In the world of sustainable fashion, me and many others have emphasised how important it is to find your personal style, to avoid following trends, (or changing it to match your partner). A strong, distinct personal style is an indicator of higher self awareness. But I’m self aware, I swear! Even though I still can’t seem to know what to wear.
We didn’t have to grapple with these existential crises a century ago. My great-grandmothers dressed just like all the other women in their village, they got married and gave birth in caves like all the other women in their village, they did the same work as their mothers like all the other women in their village.

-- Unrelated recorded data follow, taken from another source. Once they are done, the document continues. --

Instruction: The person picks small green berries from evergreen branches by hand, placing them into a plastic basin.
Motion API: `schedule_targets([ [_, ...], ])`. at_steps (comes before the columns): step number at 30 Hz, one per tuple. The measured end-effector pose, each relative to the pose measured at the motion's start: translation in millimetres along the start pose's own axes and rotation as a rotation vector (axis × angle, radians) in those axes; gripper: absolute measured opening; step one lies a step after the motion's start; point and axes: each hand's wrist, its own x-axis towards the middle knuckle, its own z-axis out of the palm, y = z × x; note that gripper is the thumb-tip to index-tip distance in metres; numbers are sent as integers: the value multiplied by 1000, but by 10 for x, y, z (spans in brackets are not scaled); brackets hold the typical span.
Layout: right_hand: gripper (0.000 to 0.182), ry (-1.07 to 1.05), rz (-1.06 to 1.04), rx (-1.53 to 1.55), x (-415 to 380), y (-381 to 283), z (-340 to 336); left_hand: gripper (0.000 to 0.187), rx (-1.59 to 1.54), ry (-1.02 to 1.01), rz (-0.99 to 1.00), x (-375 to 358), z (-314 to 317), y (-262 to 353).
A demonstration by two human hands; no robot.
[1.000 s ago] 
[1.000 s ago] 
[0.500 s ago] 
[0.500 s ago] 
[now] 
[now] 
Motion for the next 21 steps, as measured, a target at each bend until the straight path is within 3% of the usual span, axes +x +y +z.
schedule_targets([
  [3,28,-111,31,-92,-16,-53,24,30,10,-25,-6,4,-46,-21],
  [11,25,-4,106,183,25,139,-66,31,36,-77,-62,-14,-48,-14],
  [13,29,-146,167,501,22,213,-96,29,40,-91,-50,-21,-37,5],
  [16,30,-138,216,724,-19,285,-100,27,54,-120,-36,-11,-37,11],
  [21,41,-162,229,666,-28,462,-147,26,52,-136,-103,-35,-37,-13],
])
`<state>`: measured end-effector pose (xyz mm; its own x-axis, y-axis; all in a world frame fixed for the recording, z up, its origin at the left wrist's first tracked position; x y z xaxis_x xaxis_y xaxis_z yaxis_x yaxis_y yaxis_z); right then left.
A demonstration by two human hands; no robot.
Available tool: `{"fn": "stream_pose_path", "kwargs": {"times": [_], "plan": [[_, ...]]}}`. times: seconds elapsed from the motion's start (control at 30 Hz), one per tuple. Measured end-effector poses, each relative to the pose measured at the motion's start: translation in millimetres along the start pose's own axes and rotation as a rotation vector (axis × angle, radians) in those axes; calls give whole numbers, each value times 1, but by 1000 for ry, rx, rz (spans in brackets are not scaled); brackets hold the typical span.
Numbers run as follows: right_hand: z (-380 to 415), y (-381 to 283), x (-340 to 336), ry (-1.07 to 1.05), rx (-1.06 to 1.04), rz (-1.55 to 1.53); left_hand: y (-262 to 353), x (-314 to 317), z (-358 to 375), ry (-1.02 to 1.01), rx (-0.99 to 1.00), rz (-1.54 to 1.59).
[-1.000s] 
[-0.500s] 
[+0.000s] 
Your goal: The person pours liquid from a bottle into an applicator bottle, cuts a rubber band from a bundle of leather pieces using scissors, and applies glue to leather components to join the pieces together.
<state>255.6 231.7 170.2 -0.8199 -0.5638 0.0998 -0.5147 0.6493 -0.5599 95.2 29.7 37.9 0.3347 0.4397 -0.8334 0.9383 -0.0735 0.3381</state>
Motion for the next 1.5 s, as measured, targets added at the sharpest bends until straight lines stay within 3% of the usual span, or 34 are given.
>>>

Yet look at me now, only a couple generations later, far away from the land of my ancestors, showing enough midriff to have been labeled as the village harlot and typing out words with enough coherence that not even the local priest of their time would be able to match. I can wear what I want, I can say what I want, I can live where I want, so much freedom yet so often, I still can’t figure out what I actually want. Individualism is a brand-spanking new concept that I don’t know if our - or at least my - ape brain is fully equipped to navigate.
Many of us are looking for our village, maybe it’s in the “ballerinacore” aesthetic, maybe it’s under MAGA hats, maybe it’s corporate and austere. Maybe we find it, for a year, for five, but then we go on one trip, abroad (or the psychedelic kind) and we return a different person. So we reinvent ourselves all over again. With her tail between her legs, the chameleon changes, her wardrobe, her opinions, her identity and the villagers throw tomatoes at her as she changes into her new repulsive color and abandons them for another tribe, one that has the same color as her.
But those who “stick to who they are” are praised for their authenticity, admired for their strong sense of identity. They are the enlightened, the individualists that have successfully adapted to this new solitary world. They are above all the sheep that follow trends and all the losers that easily change their minds. I wish I could be like them, but I’m a loser baby.
Or perhaps we have it all wrong. Maybe being a chameleon isn’t the lack of identity, maybe it is the identity itself. Change in the world is accelerating. Women’s bodies change every month, our mood changes with the phases of the moon, we are creatures subjected to constant flux and we punish ourselves for it. I, for one, refuse to leave this state of fluidity, it feels good here. Scratch that- it feels awful but clinging to who I was is worse. I’ll stay lost in this limbo until inevitably, I change my mind again, until my colors change, scale by scale and I become acquainted with the next, temporary, me.
Yes, there are more of us out here. You could have been writing this about me (minus the part about growing up in Greece and working for Emirates of course). I feel very seen. Thank you for sharing. Also, I miss your youtube videos, but I'm glad you are doing whatever it is you need to do for you, we should all be consuming less videos and living more actual life anyways.
As someone who started going by her uncommon middle name almost ten years ago and has been wondering whether it's cringe, I relate to this so much. The same for constantly experiencing a change in style and taste. Really enjoyed your writing.